■ THE TASK:
The expected output is each line in the data below that includes the string "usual".

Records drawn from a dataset
----------------------------------------
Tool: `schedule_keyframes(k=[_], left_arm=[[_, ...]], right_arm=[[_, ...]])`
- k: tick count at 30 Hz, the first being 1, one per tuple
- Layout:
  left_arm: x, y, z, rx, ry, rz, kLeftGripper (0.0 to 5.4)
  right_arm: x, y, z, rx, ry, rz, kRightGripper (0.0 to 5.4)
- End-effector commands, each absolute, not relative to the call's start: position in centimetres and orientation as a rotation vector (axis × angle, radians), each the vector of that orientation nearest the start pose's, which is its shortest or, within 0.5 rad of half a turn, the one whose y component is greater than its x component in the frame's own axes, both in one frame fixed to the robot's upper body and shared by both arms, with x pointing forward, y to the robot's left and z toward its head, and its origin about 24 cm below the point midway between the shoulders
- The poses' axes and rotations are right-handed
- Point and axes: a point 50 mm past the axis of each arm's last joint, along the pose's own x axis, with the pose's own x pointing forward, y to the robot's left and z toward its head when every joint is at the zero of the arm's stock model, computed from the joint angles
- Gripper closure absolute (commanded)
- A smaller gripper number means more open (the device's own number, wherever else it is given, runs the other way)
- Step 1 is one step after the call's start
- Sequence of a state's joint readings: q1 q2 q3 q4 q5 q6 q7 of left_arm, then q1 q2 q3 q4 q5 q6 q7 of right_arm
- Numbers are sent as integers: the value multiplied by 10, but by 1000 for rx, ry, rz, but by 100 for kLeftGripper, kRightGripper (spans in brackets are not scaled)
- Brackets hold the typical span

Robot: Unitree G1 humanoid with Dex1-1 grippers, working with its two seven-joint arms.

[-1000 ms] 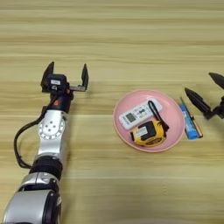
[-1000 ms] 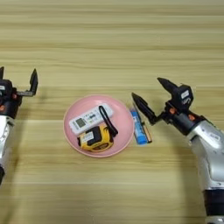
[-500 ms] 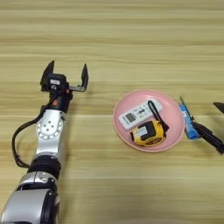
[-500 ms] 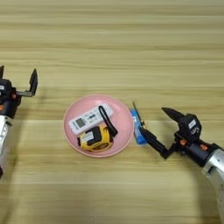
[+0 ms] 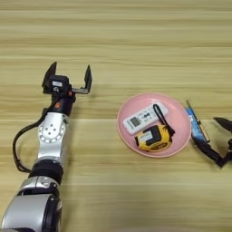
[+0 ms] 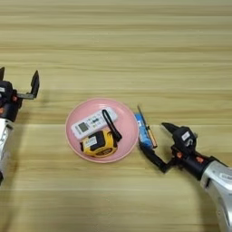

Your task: Move the objects on the table

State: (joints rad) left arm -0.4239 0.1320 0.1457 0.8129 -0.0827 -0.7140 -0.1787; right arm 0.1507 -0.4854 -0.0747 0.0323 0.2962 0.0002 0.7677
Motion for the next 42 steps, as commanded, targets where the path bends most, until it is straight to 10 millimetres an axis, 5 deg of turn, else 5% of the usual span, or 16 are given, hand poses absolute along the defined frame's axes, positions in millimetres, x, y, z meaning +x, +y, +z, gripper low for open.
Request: schedule_keyframes(k=[1, 12, 42], left_arm=[[316, 181, 50, 57, -336, -82, 2], [317, 181, 50, 53, -334, -85, 0], [319, 179, 51, 53, -337, -90, 0]], right_arm=[[209, -229, 24, -138, 260, 644, 0], [217, -229, 13, -182, 327, 561, 35], [228, -223, 17, -279, 306, 546, 380]])
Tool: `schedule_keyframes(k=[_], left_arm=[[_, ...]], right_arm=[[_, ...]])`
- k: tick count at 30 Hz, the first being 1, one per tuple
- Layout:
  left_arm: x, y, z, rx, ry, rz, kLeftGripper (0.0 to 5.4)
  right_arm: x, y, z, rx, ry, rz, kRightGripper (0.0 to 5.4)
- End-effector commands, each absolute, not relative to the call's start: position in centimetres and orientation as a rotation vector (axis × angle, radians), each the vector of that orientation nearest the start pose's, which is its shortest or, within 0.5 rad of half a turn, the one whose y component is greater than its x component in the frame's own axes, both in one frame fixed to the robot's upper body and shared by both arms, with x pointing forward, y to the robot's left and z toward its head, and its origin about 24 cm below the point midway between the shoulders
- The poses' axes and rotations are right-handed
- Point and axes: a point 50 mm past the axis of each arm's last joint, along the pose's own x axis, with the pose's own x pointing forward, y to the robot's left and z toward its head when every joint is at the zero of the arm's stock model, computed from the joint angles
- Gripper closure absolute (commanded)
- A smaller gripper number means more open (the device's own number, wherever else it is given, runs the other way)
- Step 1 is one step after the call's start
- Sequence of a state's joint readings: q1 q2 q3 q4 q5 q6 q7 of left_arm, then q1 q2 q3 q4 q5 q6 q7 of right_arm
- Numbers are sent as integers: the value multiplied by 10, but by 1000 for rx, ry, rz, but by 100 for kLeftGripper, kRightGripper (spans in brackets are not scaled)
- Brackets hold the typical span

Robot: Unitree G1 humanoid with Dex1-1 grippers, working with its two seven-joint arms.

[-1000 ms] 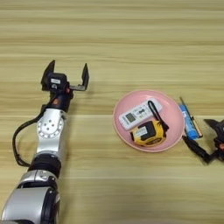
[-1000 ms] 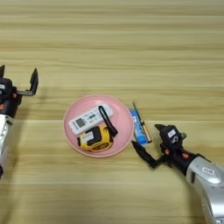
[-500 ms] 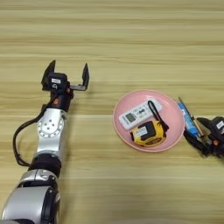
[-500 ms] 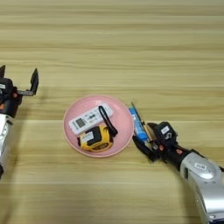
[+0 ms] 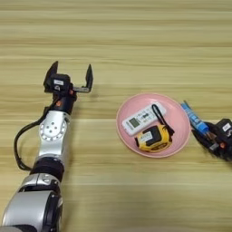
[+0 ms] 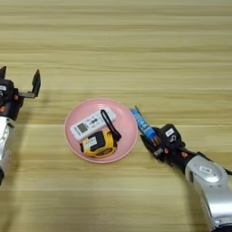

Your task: Move the objects on the table

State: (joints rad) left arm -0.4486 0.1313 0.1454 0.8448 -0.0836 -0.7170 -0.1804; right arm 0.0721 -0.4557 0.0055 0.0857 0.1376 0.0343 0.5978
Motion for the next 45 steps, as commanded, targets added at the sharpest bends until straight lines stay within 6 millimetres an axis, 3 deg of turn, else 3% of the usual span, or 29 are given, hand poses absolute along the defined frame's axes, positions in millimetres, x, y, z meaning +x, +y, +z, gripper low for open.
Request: schedule_keyframes(k=[1, 7, 18, 24, 45], left_arm=[[319, 179, 51, 52, -337, -91, 0], [319, 179, 51, 50, -336, -90, 0], [319, 179, 50, 50, -335, -91, 0], [320, 179, 50, 50, -334, -93, 0], [321, 177, 51, 47, -334, -97, 0]], right_arm=[[229, -224, 18, -280, 303, 540, 396], [233, -229, 21, -289, 285, 505, 457], [240, -238, 28, -302, 248, 452, 458], [244, -240, 45, -304, 136, 451, 458], [237, -224, 72, -276, -59, 588, 458]])
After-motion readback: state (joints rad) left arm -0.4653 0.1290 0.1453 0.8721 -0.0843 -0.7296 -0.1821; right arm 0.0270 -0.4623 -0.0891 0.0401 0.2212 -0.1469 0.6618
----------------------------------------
■ SOLVED EXERCISE:
Motion for the next 42 steps, as commanded, targets where the path bends most, until it is straight to 10 millimetres an axis, 5 deg of turn, else 5% of the usual span, or 16 are given, hand poses absolute along the defined frame's axes, positions in millimetres, x, y, z meaning +x, +y, +z, gripper low for open.
Motion for the next 45 steps, as commanded, targets added at the sharpest bends until straight lines stay within 6 millimetres an axis, 3 deg of turn, else 3% of the usual span, or 29 are given, hand poses absolute along the defined frame's axes, positions in millimetres, x, y, z meaning +x, +y, +z, gripper low for open.

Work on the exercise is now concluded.